* [Activity]
Copy out each line of the listing below that contains the word "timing".
━━━━━━━━━━━━━━━━━━━━
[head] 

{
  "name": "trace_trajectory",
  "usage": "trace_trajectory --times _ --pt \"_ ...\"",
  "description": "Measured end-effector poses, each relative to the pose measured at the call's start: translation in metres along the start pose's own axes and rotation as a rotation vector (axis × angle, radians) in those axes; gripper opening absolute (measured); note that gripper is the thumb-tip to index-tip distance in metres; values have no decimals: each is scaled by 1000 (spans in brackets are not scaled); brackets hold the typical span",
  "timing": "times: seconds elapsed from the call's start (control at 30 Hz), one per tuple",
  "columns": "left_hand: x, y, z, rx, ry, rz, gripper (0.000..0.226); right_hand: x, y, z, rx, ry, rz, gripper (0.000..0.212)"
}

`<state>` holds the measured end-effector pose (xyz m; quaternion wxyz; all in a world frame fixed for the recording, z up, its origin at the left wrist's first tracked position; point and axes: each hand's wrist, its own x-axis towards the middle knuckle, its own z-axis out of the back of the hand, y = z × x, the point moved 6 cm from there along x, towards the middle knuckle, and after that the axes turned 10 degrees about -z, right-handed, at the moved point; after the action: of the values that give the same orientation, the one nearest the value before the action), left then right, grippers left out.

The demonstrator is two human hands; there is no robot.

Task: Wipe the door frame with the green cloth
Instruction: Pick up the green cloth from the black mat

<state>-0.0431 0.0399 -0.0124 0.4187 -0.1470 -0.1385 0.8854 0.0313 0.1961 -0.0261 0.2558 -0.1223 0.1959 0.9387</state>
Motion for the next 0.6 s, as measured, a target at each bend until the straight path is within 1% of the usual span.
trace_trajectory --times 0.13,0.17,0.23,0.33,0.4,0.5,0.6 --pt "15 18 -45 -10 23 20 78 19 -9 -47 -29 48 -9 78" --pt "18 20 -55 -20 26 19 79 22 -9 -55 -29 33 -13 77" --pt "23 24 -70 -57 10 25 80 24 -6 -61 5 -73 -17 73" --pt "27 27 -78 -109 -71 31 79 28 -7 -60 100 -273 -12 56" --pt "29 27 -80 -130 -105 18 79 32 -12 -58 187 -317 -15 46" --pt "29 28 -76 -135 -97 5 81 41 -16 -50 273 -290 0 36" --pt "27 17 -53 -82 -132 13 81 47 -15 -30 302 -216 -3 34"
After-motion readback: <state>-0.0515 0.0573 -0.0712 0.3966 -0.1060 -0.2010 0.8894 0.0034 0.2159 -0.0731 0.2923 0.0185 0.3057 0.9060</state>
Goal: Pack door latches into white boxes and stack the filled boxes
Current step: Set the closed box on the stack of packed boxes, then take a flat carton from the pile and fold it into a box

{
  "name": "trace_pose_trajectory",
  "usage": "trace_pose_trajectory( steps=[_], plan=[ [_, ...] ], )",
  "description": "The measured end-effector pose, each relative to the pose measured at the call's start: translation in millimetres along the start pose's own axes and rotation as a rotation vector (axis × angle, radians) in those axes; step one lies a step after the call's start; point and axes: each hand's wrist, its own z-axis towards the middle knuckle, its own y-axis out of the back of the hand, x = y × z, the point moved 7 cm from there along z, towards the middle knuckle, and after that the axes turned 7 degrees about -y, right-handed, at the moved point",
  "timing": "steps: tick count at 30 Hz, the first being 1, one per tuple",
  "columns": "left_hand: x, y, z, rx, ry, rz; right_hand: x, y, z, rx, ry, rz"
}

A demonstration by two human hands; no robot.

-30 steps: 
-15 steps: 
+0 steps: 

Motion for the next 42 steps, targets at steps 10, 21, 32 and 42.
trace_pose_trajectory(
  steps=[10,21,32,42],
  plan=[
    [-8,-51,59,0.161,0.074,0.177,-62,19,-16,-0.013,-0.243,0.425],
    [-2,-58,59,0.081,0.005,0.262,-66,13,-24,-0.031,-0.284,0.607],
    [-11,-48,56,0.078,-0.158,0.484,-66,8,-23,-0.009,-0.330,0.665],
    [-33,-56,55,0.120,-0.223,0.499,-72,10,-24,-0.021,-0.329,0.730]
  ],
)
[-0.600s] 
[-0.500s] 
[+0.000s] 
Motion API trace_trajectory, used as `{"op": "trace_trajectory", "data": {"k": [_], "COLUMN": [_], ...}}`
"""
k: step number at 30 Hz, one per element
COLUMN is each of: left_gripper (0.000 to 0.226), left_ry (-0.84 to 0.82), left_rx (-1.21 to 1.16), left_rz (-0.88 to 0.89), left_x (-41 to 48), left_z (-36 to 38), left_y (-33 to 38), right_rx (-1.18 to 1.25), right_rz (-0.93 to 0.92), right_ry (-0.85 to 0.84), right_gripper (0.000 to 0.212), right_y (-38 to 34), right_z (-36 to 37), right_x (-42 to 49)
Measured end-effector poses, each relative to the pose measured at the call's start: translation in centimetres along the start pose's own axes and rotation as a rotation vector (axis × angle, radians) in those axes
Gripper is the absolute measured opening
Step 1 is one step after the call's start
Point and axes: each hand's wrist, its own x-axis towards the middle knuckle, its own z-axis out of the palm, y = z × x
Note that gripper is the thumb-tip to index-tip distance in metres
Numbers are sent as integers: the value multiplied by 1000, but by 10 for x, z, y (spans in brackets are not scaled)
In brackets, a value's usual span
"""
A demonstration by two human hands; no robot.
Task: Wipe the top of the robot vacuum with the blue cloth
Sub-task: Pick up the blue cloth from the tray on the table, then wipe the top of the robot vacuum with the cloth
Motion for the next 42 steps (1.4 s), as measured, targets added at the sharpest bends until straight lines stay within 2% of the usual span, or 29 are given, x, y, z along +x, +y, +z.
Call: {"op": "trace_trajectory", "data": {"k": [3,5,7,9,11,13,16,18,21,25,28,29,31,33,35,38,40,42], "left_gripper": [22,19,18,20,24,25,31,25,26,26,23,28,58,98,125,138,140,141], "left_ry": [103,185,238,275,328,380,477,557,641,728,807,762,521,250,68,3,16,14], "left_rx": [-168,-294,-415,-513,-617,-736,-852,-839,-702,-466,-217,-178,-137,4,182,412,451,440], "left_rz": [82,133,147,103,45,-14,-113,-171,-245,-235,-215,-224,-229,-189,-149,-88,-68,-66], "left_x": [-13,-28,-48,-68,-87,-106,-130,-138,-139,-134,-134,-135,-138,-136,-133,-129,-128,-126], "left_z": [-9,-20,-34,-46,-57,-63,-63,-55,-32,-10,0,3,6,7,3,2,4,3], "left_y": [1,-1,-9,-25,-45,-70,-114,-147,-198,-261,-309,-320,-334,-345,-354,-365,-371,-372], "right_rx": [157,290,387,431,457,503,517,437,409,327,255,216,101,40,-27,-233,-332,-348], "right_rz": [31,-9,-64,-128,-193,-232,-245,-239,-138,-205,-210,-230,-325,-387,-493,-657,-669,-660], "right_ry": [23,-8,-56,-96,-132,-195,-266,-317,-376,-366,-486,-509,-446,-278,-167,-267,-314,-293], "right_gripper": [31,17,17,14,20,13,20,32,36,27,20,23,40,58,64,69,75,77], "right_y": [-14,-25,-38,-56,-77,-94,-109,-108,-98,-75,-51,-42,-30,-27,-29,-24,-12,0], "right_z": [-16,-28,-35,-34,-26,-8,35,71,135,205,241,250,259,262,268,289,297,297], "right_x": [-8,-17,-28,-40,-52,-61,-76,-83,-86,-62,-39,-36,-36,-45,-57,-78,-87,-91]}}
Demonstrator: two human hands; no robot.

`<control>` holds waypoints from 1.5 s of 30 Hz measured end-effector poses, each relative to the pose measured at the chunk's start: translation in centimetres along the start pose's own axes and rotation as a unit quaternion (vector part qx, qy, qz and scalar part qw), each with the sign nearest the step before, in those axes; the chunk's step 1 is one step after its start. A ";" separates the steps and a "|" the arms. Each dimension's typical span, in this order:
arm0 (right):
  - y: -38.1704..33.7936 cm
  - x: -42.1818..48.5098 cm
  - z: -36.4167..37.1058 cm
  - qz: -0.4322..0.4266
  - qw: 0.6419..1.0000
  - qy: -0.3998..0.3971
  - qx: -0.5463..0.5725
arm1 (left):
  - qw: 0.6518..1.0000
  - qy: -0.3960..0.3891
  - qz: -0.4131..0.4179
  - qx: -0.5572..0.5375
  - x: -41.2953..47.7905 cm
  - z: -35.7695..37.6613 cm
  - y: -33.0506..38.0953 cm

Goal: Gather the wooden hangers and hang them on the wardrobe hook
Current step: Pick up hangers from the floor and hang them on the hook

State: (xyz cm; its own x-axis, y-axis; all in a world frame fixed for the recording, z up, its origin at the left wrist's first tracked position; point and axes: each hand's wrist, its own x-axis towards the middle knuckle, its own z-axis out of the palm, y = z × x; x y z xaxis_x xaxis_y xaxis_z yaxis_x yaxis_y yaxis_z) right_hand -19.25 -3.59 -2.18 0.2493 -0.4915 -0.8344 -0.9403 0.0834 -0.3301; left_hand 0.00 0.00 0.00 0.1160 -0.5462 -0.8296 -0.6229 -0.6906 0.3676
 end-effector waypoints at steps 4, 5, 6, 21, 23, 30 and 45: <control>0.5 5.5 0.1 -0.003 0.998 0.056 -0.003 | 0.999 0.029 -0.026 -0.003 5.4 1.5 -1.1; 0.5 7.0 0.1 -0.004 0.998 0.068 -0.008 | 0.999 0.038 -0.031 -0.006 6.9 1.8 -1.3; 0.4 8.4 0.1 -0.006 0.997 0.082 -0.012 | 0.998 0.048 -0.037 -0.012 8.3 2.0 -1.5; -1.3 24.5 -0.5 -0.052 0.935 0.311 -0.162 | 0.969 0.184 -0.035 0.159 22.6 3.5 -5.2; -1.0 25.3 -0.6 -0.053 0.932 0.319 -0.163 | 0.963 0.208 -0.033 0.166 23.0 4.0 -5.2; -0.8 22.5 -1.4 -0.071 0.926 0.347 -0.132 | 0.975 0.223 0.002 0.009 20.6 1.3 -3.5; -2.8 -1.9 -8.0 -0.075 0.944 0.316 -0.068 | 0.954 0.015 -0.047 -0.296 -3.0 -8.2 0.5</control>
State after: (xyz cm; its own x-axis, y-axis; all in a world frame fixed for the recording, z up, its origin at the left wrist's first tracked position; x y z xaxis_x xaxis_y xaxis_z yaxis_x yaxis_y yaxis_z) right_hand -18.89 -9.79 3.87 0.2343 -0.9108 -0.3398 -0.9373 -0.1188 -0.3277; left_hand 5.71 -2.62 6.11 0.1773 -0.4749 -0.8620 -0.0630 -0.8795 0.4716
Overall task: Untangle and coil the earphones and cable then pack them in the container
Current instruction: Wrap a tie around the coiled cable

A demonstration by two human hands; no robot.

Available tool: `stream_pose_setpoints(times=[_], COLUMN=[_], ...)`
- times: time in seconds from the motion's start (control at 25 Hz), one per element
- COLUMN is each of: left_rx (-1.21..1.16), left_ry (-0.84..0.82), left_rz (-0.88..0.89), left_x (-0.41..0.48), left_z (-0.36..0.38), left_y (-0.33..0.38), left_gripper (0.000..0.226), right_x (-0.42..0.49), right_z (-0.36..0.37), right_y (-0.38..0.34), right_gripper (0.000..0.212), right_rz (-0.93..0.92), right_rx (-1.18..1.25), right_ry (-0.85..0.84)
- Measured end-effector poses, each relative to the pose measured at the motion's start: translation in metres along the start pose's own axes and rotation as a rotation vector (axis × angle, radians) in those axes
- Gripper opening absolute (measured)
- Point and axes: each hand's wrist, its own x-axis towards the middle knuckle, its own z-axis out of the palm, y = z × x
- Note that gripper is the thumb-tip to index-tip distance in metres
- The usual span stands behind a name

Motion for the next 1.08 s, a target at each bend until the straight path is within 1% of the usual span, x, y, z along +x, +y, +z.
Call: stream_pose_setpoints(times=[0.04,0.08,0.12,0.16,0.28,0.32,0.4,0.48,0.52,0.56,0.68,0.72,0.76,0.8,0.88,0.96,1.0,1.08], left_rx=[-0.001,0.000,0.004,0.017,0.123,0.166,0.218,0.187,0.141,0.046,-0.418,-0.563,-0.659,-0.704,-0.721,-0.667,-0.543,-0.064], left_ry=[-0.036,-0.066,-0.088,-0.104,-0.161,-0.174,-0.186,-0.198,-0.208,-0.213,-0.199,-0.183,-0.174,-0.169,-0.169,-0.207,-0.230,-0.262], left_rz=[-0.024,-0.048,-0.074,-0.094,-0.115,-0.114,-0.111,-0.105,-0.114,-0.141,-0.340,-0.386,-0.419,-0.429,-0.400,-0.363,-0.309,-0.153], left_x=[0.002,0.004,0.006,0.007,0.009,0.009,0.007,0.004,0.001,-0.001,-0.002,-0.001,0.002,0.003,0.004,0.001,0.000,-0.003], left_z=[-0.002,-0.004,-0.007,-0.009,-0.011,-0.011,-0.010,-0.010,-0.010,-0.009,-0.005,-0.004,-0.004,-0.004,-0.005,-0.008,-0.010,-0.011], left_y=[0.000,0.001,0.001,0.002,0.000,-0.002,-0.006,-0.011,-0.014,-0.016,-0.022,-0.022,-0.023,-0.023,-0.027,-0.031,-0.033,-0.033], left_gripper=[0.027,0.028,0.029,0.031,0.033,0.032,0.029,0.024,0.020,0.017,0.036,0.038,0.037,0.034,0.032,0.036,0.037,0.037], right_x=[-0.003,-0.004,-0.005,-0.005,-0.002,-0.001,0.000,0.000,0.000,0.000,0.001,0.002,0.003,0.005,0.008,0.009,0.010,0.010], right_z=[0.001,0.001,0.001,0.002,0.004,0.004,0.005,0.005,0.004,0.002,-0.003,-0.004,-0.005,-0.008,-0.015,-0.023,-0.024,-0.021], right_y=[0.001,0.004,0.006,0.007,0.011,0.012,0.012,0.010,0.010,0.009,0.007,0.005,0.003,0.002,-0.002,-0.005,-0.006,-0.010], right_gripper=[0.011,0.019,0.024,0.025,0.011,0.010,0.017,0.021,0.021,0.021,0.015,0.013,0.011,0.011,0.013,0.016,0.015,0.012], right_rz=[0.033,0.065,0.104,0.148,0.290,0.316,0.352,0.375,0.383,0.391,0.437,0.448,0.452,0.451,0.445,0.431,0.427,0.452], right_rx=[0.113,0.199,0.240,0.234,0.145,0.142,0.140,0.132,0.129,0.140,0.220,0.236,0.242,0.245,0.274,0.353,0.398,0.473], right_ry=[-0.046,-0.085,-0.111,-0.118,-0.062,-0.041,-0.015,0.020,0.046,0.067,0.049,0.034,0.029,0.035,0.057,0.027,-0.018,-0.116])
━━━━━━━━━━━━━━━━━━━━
* [Written answer]
  "timing": "times: seconds elapsed from the call's start (control at 30 Hz), one per tuple",
  "timing": "steps: tick count at 30 Hz, the first being 1, one per tuple",

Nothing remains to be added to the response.